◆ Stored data
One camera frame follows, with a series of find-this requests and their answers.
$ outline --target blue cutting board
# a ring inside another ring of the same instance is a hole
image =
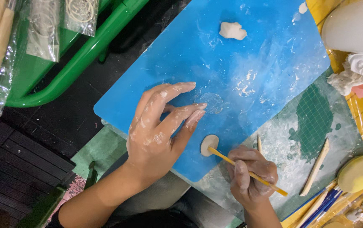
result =
[[[220,162],[200,154],[206,135],[218,135],[226,155],[329,67],[314,19],[309,11],[299,13],[303,2],[192,0],[96,103],[95,113],[128,133],[143,91],[164,82],[196,81],[193,91],[171,101],[208,103],[173,168],[200,180]],[[247,37],[223,38],[221,22],[239,22]]]

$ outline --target forearm
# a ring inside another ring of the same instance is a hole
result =
[[[248,228],[281,228],[281,223],[267,199],[264,202],[245,208],[245,222]]]
[[[59,211],[59,222],[65,228],[101,227],[112,212],[145,186],[127,163],[67,201]]]

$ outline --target yellow paintbrush
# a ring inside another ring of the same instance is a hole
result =
[[[232,161],[231,159],[227,158],[226,156],[224,156],[223,154],[221,154],[220,152],[218,152],[216,149],[212,148],[212,147],[208,147],[208,151],[210,151],[211,153],[219,156],[220,158],[224,159],[225,161],[231,163],[233,166],[235,166],[235,162]],[[270,188],[272,188],[273,190],[275,190],[276,192],[280,193],[283,196],[287,196],[287,192],[285,192],[283,189],[277,187],[276,185],[270,184],[269,182],[265,181],[264,179],[262,179],[260,176],[256,175],[254,172],[249,171],[249,175],[253,178],[255,178],[256,180],[260,181],[262,184],[269,186]]]

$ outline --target clay disc
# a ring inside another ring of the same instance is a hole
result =
[[[206,136],[203,139],[203,141],[201,142],[201,147],[200,147],[201,154],[206,157],[212,155],[212,153],[210,151],[208,151],[207,148],[212,147],[212,148],[216,149],[218,147],[218,142],[219,142],[218,136],[216,136],[216,135]]]
[[[324,226],[324,228],[345,228],[345,226],[336,221]]]
[[[344,192],[350,193],[363,189],[363,156],[351,159],[341,168],[338,185]]]

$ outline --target hand
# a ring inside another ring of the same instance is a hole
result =
[[[184,151],[197,123],[205,114],[206,103],[174,107],[167,103],[196,87],[195,82],[162,84],[145,91],[138,103],[128,132],[129,158],[124,165],[136,170],[147,188],[163,177]],[[170,114],[160,122],[163,112]],[[174,138],[172,134],[186,120]]]
[[[246,210],[254,209],[256,204],[262,203],[273,194],[274,190],[249,176],[252,171],[271,184],[278,180],[276,165],[265,159],[255,149],[239,146],[231,150],[228,158],[235,161],[235,168],[228,166],[232,195]]]

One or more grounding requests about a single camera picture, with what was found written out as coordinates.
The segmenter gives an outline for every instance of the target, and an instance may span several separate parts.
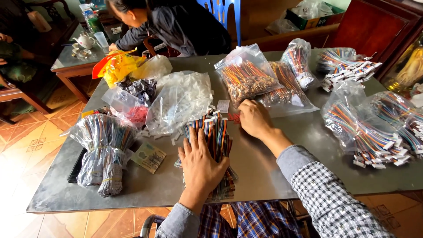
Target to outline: glass table top
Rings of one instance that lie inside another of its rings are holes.
[[[120,34],[112,34],[111,28],[115,28],[120,26],[120,24],[117,25],[111,25],[111,26],[105,26],[105,30],[107,35],[110,38],[109,44],[112,42],[116,42],[119,39]],[[82,58],[79,56],[72,56],[72,50],[73,47],[71,45],[66,45],[62,52],[60,53],[59,57],[56,59],[55,63],[53,64],[51,70],[55,69],[61,69],[61,68],[67,68],[72,66],[78,66],[78,65],[84,65],[89,63],[96,63],[99,62],[101,59],[103,59],[108,53],[108,48],[102,48],[99,44],[97,39],[94,37],[92,33],[89,32],[89,30],[82,27],[81,24],[78,25],[76,30],[73,32],[72,36],[68,39],[69,41],[72,40],[72,38],[78,38],[82,32],[87,32],[91,37],[93,37],[96,40],[96,43],[93,45],[93,47],[90,49],[92,52],[92,56],[88,56],[86,58]]]

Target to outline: banknote
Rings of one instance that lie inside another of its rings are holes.
[[[165,157],[166,153],[161,149],[144,142],[131,157],[131,160],[154,174]]]

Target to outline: teapot
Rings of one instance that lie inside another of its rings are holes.
[[[93,44],[96,43],[96,40],[90,36],[86,32],[82,32],[79,38],[73,38],[75,41],[78,42],[82,47],[85,49],[91,49],[93,47]]]

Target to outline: blue plaid fabric
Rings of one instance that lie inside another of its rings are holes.
[[[294,217],[279,202],[237,202],[237,237],[302,238]],[[220,215],[220,205],[205,205],[200,214],[199,238],[235,238],[229,223]]]

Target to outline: orange floor tile
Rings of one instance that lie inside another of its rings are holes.
[[[78,79],[92,93],[98,80]],[[58,86],[47,105],[54,111],[12,118],[17,123],[0,124],[0,202],[4,205],[0,237],[5,238],[131,238],[139,235],[151,214],[167,216],[171,208],[128,209],[35,215],[25,209],[45,172],[58,153],[64,137],[59,134],[75,124],[85,105],[64,85]],[[399,238],[423,238],[423,193],[358,197]],[[295,202],[298,213],[304,213]],[[236,217],[229,205],[221,215],[232,227]]]

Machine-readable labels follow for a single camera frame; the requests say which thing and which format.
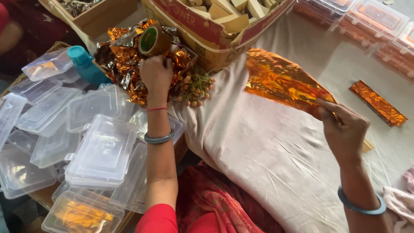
grey bangle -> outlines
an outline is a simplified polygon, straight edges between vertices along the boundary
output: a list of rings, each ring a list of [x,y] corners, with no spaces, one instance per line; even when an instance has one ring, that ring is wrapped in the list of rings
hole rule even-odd
[[[380,207],[376,210],[365,210],[351,204],[351,202],[349,202],[347,197],[345,196],[345,193],[342,190],[342,186],[339,186],[338,188],[338,197],[342,201],[342,203],[351,210],[365,215],[381,215],[385,213],[385,211],[387,210],[387,206],[382,197],[377,192],[375,192],[375,195],[377,196],[377,199],[380,202]]]
[[[175,134],[175,132],[174,132],[173,129],[171,129],[171,133],[168,136],[163,137],[163,138],[149,138],[148,133],[146,133],[144,135],[144,140],[148,144],[161,144],[161,143],[164,143],[164,142],[170,140],[171,138],[173,138],[174,134]]]

white cloth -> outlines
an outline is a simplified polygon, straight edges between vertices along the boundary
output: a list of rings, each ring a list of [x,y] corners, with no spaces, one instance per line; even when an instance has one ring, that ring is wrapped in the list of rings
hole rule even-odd
[[[406,7],[414,9],[414,2]],[[371,121],[363,155],[376,190],[395,187],[414,164],[414,87],[358,43],[290,13],[271,25],[254,47],[298,63],[335,98]],[[348,232],[337,197],[339,167],[323,126],[305,112],[243,91],[248,73],[242,55],[215,75],[203,107],[170,103],[186,129],[189,148],[251,194],[289,233]],[[408,117],[390,128],[348,90],[363,79]]]
[[[414,194],[384,187],[384,202],[390,215],[393,233],[414,232]]]

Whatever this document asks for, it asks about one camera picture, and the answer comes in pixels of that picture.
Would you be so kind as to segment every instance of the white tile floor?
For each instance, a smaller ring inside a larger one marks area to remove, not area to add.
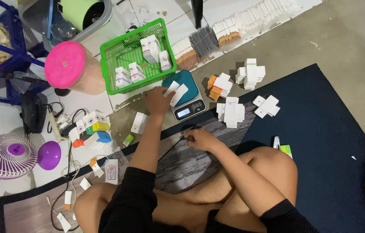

◆ EXERCISE
Give the entries above again exactly, minus their pictures.

◆ REPLY TO THE EXERCISE
One camera frame follows, with a series of find-this requests and their answers.
$ outline --target blue cutting board
# a ring inside another ring of the same instance is a hole
image =
result =
[[[220,162],[200,154],[206,135],[218,135],[226,155],[329,67],[314,19],[309,11],[299,13],[303,2],[192,0],[96,103],[95,113],[128,133],[143,91],[164,82],[196,81],[193,91],[171,101],[208,103],[173,168],[200,180]],[[247,37],[223,38],[221,22],[239,22]]]

$ outline --target forearm
# a ring inside another ring of the same instance is a hole
result =
[[[248,228],[281,228],[281,223],[267,199],[264,202],[245,208],[245,222]]]
[[[59,211],[59,222],[65,228],[101,227],[112,212],[145,186],[127,163],[67,201]]]

$ outline --target yellow paintbrush
# a ring inside another ring of the same instance is a hole
result =
[[[232,161],[231,159],[227,158],[226,156],[224,156],[223,154],[221,154],[220,152],[218,152],[216,149],[212,148],[212,147],[208,147],[208,151],[210,151],[211,153],[219,156],[220,158],[224,159],[225,161],[231,163],[233,166],[235,166],[235,162]],[[270,188],[272,188],[273,190],[275,190],[276,192],[280,193],[283,196],[287,196],[287,192],[285,192],[283,189],[277,187],[276,185],[270,184],[269,182],[265,181],[264,179],[262,179],[260,176],[256,175],[254,172],[249,171],[249,175],[253,178],[255,178],[256,180],[260,181],[262,184],[269,186]]]

$ outline --target clay disc
# a ring inside another ring of the same instance is a hole
result =
[[[206,136],[203,139],[203,141],[201,142],[201,147],[200,147],[201,154],[206,157],[212,155],[212,153],[210,151],[208,151],[207,148],[212,147],[212,148],[216,149],[218,147],[218,142],[219,142],[218,136],[216,136],[216,135]]]
[[[324,226],[324,228],[345,228],[345,226],[336,221]]]
[[[344,192],[350,193],[363,189],[363,156],[351,159],[341,168],[338,185]]]

$ outline --target hand
# a ring inside another ring of the same instance is a hole
result =
[[[184,151],[197,123],[205,114],[206,103],[174,107],[167,103],[196,87],[195,82],[162,84],[145,91],[138,103],[128,132],[129,158],[124,165],[136,170],[147,188],[163,177]],[[170,114],[160,122],[163,112]],[[174,138],[172,134],[186,120]]]
[[[246,210],[254,209],[256,204],[262,203],[273,194],[274,190],[249,176],[252,171],[271,184],[278,180],[276,165],[265,159],[255,149],[239,146],[231,150],[228,158],[235,161],[235,168],[228,166],[232,195]]]

One or more grounding requests about a single camera picture, with what was found written out as coordinates.
The segmenter gives an outline for every instance of the target, and an instance may span several separate parts.
Target to outline: glass table top
Rings of one instance that lie inside another of its rings are holes.
[[[120,34],[112,34],[111,28],[115,28],[120,26],[120,24],[117,25],[111,25],[111,26],[105,26],[105,30],[107,35],[110,38],[109,44],[112,42],[116,42],[119,39]],[[82,58],[79,56],[72,56],[72,50],[73,47],[71,45],[66,45],[62,52],[60,53],[59,57],[56,59],[55,63],[53,64],[51,70],[55,69],[61,69],[61,68],[67,68],[72,66],[78,66],[78,65],[84,65],[89,63],[96,63],[99,62],[101,59],[103,59],[108,53],[108,48],[102,48],[99,44],[97,39],[94,37],[92,33],[89,32],[89,30],[82,27],[81,24],[78,25],[76,30],[73,32],[72,36],[68,39],[69,41],[72,40],[72,38],[78,38],[82,32],[87,32],[91,37],[93,37],[96,40],[96,43],[93,45],[93,47],[90,49],[92,52],[92,56],[88,56],[86,58]]]

Target to outline: banknote
Rings of one instance that lie inside another of its rings are holes.
[[[165,157],[166,153],[161,149],[144,142],[131,157],[131,160],[154,174]]]

Target to outline: teapot
Rings of one instance that lie inside another of its rings are holes.
[[[93,44],[96,43],[96,40],[90,36],[86,32],[82,32],[79,38],[73,38],[75,41],[78,42],[82,47],[85,49],[91,49],[93,47]]]

Target to outline: blue plaid fabric
Rings of one instance that lie inside another of its rings are holes.
[[[294,217],[279,202],[237,202],[237,237],[302,238]],[[220,215],[220,205],[205,205],[200,214],[199,238],[235,238],[229,223]]]

Target to outline: orange floor tile
Rings of one instance that lie inside another of its rings are holes.
[[[78,79],[92,93],[98,80]],[[58,86],[47,105],[54,111],[12,118],[17,123],[0,124],[0,202],[4,205],[0,237],[5,238],[131,238],[139,235],[151,214],[167,216],[171,208],[128,209],[35,215],[25,209],[45,172],[58,153],[64,137],[59,134],[75,124],[85,105],[64,85]],[[399,238],[423,238],[423,193],[358,197]],[[295,202],[298,213],[304,213]],[[236,217],[229,205],[221,215],[232,227]]]

Machine-readable labels follow for a single camera frame; the requests say which thing and which format.
grey bangle -> outlines
an outline is a simplified polygon, straight edges between vertices along the boundary
output: a list of rings, each ring a list of [x,y] corners, with no spaces, one instance per line; even when an instance has one ring, that ring is wrapped in the list of rings
hole rule even-odd
[[[380,207],[376,210],[365,210],[351,204],[351,202],[349,202],[347,197],[345,196],[345,193],[342,190],[342,186],[339,186],[338,188],[338,197],[342,201],[342,203],[351,210],[365,215],[381,215],[385,213],[385,211],[387,210],[387,206],[382,197],[377,192],[375,192],[375,195],[377,196],[377,199],[380,202]]]
[[[175,134],[175,132],[174,132],[173,129],[171,129],[171,133],[168,136],[163,137],[163,138],[149,138],[148,133],[146,133],[144,135],[144,140],[148,144],[161,144],[161,143],[164,143],[164,142],[170,140],[171,138],[173,138],[174,134]]]

white cloth -> outlines
an outline is a simplified polygon, straight edges between vertices along the boundary
output: a list of rings, each ring a list of [x,y] corners, with no spaces, one instance per line; even when an instance has one ring, that ring is wrapped in the list of rings
hole rule even-odd
[[[406,7],[414,9],[414,2]],[[371,121],[363,155],[376,190],[395,187],[414,164],[414,87],[358,43],[290,13],[271,25],[254,47],[298,63],[335,98]],[[348,232],[337,197],[339,167],[323,126],[305,112],[243,91],[248,73],[242,55],[215,75],[203,107],[170,103],[186,129],[189,148],[251,194],[289,233]],[[408,117],[390,128],[348,90],[363,79]]]
[[[414,194],[384,187],[384,202],[390,215],[393,233],[414,232]]]

Whatever this document asks for, it asks about one camera picture, and the answer comes in pixels of that picture.
Would you be so kind as to segment every instance of the white tile floor?
For each instance, a smaller ring inside a larger one marks area to remove, not area to add.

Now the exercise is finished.